Fibroblasts are known as the key effectors in the cutaneous wound healing process through secretion of the growth factors and production of the extracellular matrix/collagen [Citation32]. It is well known that exposure of mesenchymal stem cells with IL-3 could increase cell migration and wound closure. On the other hand, Barhanpurkar-Naik showed that IL-3 stimulates cell migration in the mesenchymal stem and also fastens wound closure [Citation33]. In this context, the level of the IL-3 was higher in the REO-NLCs-treated animals. Parallel to these facts, the immuno-fluorescent analysis indicated high fibroblast cell migration to the wound area in REO and REO-NLCs-treated animals.

It is reported that stromal cells can provide an essential microenvironment in order to overlay the epithelium. In line with this issue, there is a direct association between fibroblasts number and keratinocyte growth [Citation34]. REO-NLCs increased SDF-1α in comparison to the control group. It is accepted that SDF-1α is significantly increased in the injured tissues and facilitates the migration and engraftment of circulation of CXCR4-positive cells [Citation33]. With regards to increasing the level of IL-3 and SDF-1α in REO-NLCs-treated animals, it can be claimed that therapeutic gels helped to trigger the wound healing.

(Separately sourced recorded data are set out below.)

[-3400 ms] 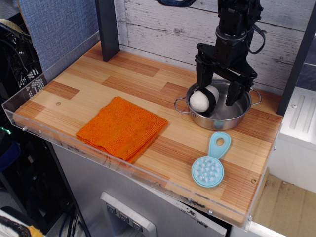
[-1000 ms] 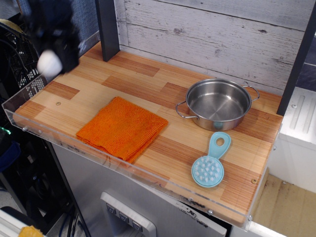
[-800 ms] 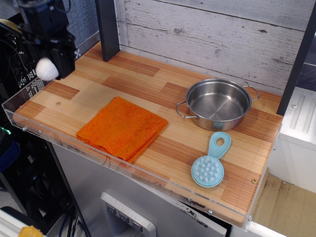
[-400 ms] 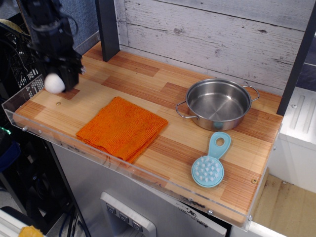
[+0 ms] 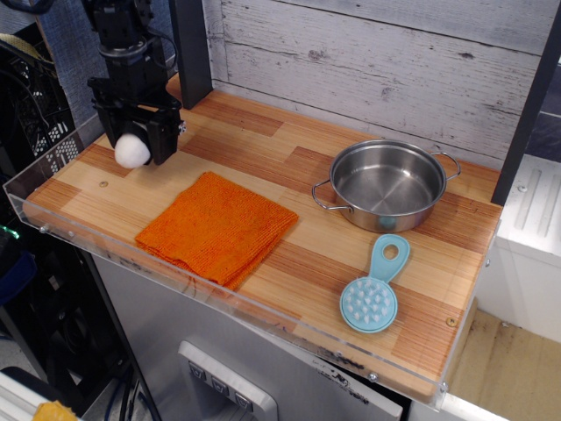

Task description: Move sushi to left of towel

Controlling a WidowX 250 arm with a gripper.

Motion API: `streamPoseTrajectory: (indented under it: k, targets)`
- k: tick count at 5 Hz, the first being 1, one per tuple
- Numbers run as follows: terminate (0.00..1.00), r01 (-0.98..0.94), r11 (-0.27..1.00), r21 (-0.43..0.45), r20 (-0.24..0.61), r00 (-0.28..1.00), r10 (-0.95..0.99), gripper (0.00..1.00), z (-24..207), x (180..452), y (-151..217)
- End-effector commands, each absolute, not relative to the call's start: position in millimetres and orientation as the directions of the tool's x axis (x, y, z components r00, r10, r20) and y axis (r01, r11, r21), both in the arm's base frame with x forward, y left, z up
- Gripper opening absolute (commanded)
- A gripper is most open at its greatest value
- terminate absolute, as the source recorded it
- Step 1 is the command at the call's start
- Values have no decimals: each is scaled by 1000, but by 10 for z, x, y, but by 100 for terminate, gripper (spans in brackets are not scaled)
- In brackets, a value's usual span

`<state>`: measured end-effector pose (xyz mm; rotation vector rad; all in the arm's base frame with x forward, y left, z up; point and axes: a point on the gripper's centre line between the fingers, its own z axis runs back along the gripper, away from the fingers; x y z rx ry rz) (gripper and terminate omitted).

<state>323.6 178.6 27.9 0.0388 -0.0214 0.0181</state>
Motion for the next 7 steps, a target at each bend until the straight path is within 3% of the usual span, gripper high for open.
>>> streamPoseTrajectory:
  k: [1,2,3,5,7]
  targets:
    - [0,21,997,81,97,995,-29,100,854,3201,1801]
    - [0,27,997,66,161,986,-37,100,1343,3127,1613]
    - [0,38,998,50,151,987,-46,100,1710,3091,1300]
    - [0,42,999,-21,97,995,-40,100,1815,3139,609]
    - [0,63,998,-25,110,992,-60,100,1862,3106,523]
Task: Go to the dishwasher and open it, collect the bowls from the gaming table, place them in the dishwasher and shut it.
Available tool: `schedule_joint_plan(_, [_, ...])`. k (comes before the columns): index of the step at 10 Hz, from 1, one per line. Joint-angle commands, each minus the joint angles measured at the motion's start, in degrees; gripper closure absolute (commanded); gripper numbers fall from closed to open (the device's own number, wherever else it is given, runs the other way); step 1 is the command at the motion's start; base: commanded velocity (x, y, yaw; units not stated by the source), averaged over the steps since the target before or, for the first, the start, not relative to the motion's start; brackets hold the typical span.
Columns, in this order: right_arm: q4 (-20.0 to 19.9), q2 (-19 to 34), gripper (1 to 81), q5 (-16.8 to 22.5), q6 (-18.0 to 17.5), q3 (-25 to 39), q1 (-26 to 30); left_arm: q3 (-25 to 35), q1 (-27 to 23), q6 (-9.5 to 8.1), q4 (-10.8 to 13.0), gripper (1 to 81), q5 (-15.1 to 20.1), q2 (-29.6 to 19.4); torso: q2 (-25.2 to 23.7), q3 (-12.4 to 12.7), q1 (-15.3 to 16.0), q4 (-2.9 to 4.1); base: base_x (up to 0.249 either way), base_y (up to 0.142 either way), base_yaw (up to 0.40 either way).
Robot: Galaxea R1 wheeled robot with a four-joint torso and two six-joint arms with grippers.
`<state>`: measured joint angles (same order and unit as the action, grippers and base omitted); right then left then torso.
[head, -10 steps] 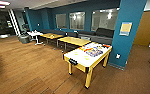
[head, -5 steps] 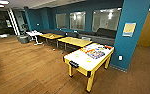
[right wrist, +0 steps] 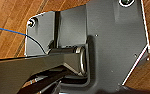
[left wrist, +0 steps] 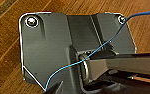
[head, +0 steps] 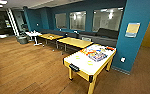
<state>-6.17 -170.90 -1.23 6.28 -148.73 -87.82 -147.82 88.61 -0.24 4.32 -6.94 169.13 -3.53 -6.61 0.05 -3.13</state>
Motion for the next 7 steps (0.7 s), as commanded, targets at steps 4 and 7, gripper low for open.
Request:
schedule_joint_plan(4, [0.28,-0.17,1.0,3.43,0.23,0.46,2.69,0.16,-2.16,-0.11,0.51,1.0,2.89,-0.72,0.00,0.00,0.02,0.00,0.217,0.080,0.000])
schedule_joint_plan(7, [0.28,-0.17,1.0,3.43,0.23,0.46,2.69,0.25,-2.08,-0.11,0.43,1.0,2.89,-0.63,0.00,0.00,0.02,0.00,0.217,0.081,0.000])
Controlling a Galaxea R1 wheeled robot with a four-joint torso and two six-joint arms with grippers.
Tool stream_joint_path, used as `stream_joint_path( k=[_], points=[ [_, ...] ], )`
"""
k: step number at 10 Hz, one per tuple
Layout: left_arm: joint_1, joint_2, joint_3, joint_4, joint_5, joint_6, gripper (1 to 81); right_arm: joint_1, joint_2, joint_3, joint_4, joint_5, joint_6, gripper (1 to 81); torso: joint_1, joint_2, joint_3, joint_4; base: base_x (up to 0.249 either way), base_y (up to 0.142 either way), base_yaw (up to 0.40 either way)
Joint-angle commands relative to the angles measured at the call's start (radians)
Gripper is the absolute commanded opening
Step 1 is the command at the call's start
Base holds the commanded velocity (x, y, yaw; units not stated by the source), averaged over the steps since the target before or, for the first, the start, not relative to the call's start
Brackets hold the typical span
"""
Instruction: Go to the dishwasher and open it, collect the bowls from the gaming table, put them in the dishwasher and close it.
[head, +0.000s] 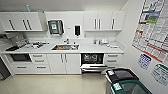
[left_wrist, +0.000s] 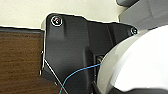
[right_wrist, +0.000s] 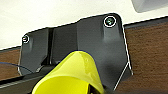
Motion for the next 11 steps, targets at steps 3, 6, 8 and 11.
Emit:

Fibroblasts trigger wound contraction by the synthesis of extracellular matrix proteins such as collagen [Citation35,Citation36]. Fibroblasts firstly contract the loose fibrin matrix and subsequently, apply the contracted matrix as a surface for migration and tissue remodeling. It is believed that strengthening collagen fibrils and organization of collagen fibers fasten wound contraction [Citation32]. There is a positive correlation between collagen and fibroblast function. Our histological and immuno-fluorescent findings fibroblast infiltration and collagen deposition were increased in REO-NLCs-treated animals. It can be concluded that fibroblasts helped to synthesize the collagen, thereby decreasing the wound size. In addition, the increment of collagen deposition in the dermis and ameliorated epithelialization in the REO-NLCs-treated groups could be due to the increased wound contraction.

Conclusions

This study prepared REO loaded into NLCs with high encapsulation efficiency and high physical stability, the REO-NLCs which showed in-vitro antibacterial properties. Moreover, REO-NLCs also accelerated the infected wound healing process in the animal models by different mechanisms such as reducing the tissue bacterial colonization, inflammation period, and also increasing neovascularization, cellularity and wound contraction ratio.

Ethical approval

The applied procedures were approved by the Ethical Committee of Faculty of Veterinary Medicine, Islamic Azad University, Urmia Branch (No. IAUU, 1106). All the ethical principles and management were in agreement with National Institutes of Health guide for the care and use of Laboratory animals (NIH Publications No. 8023, revised 1978).

Acknowledgement

This work was done in Veterinary Faculty of Urmia Islamic Azad University as a DVM thesis of Mr. Keyvan Khezri. The authors are grateful to Dr. Maryam Mohammadi for help in NLC preparation. This study was the result of a thesis research project and was supported by author’s own work.

Disclosure statement

The authors declare that there are no conflicts of interest.